Francisco de Orellana (ca. 1511-1546) foi um conquistador e explorador espanhol da Amazônia cujo nome permanece um pouco manchado devido à suspeita de que ele abandonou Gonzalo Pizarro numa situação desesperada.<

Francisco de Orellana um parente dos Pizarros, nasceu em Trujillo, Estremadura. Ele evidentemente chegou ao Novo Mundo como um adolescente e participou da conquista Pizarro do Peru, onde perdeu um olho em batalha. Em 1538 ele lutou sob Hernando Pizarro na batalha de Las Salinas, onde Hernando capturou Diego de Almagro, que ele executou. Orellana foi ao norte e fundou Guayaquil no final de 1538 ou início de 1539.

Ele era agora imediatamente subordinado a seu parente Gonzalo Pizarro, governador de Quito. Gonzalo tinha ordens de seu irmão Francisco para buscar a reportada Cinnamon Forests ao leste dos Andes, e Orellana foi como segundo no comando da grande expedição em 1541. Os exploradores marcharam em boa ordem até chegar ao Rio Napo, um afluente da Amazônia, onde a comida estava baixa. Orellana ou foi voluntário ou recebeu ordens de Pizarro para descer o rio com um barco construído apressadamente e cerca de 60 homens para trazer de volta comida de um lugar onde os índios amigáveis relataram que ela era abundante. Orellana obteve comida e então, por sua própria decisão ou compelido por subordinados, decidiu seguir a Amazônia principal, agora próxima, até o Atlântico. Ninguém havia atravessado o rio antes, mas seu tamanho convenceu os espanhóis de que ele deveria emergir no oceano. A controvérsia há muito tempo se prolongou quanto à culpa de Orellana, mas o veredicto geral é que ele tinha a intenção de desertar desde o momento em que deixou Gonzalo.

Os aventureiros seguiram para a foz amazônica e depois para a ilha espanhola de Cubagua, à qual chegaram no início de setembro de 1542. Muitos deles foram então para o Peru, mas Orellana viajou para a Espanha através de Trinidad, Santo Domingo, e Portugal.
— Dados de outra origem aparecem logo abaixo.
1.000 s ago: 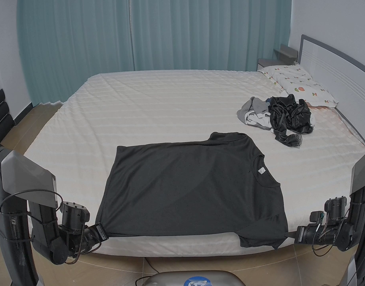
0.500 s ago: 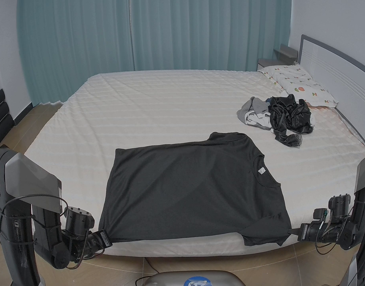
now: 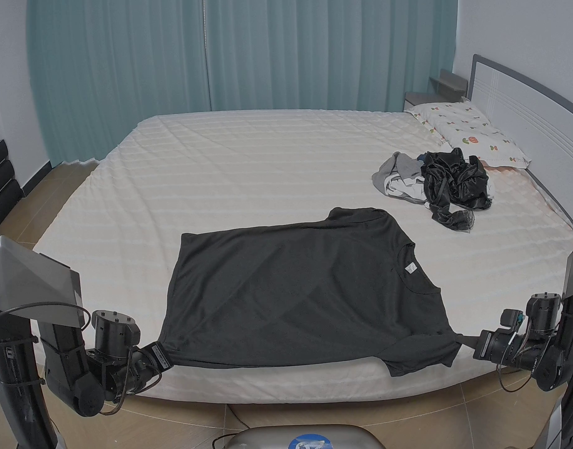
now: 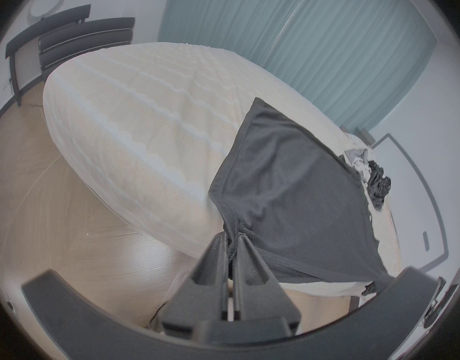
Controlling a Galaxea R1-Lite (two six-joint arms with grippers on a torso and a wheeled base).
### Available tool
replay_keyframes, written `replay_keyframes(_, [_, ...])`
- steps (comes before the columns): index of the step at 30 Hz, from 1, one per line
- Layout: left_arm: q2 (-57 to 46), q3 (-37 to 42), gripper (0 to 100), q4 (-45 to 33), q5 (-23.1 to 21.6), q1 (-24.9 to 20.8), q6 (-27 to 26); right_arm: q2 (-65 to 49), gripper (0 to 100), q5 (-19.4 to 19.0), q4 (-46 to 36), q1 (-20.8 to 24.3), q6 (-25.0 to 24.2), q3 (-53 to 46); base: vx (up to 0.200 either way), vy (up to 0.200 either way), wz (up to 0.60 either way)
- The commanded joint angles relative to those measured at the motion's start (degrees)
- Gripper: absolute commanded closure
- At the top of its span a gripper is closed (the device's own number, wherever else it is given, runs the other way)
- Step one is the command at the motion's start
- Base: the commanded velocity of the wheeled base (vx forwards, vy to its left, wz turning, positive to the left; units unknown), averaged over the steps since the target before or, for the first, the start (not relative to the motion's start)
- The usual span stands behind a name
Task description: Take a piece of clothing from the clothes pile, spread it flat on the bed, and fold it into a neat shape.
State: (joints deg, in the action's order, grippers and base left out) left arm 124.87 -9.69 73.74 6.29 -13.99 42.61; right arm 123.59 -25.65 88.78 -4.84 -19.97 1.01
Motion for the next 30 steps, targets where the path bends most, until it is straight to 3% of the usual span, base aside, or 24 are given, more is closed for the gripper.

Durante sua descida da Amazônia, os espanhóis de Orellana sofreram ataques freqüentes de índios, e em uma região as mulheres lutaram e superaram os homens em valor. Gaspar de Carvajal, capelão da expedição, descreve as mulheres como sendo muito brancas e altas e fazendo tanta luta quanto 10 homens índios. Tal força formidável trouxe à mente as amazonas da mitologia grega, e os espanhóis deram este nome à sua terra; só depois é que “Amazônia” foi gradualmente aplicada ao rio.

Na Espanha, Orellana procurou e obteve uma concessão para explorar e governar a Nova Andaluzia, ou seja, aproximadamente a terra ao sul do grande rio. Ele navegou de Sanlúcar em

11 de maio de 1545, com uma frota mal equipada e acompanhada por sua esposa, Ana de Ayala, com quem ele se casou na Espanha. Mas Orellana morreu de doença e cansaço por volta de novembro de 1546, e a frota se desfez em pedaços. Alguns sobreviventes, incluindo Ana, foram resgatados mais tarde na ilha de Margarita.

Leitura adicional sobre Francisco de Orellana

José Toribio Medina, ed., The Discovery of the Amazon according to the Account of Friar Gaspar de Carvajal, traduzido por Bertram T. Lee e editado por H. C. Keaton (1934), imprime os documentos originais referentes à expedição de Orellana e o absolve completamente da traição a Gonzalo Pizarro. Hoffman Birney, Brothers of Doom: The Story of the Pizarros of Peru (1942), declara Orellana um traidor. Walker Chapman, O Sonho de Ouro (1968), é mais indulgente. William H. Prescott, História da Conquista do Peru (2 vols., 1848; edições posteriores), considera Orellana um criminoso.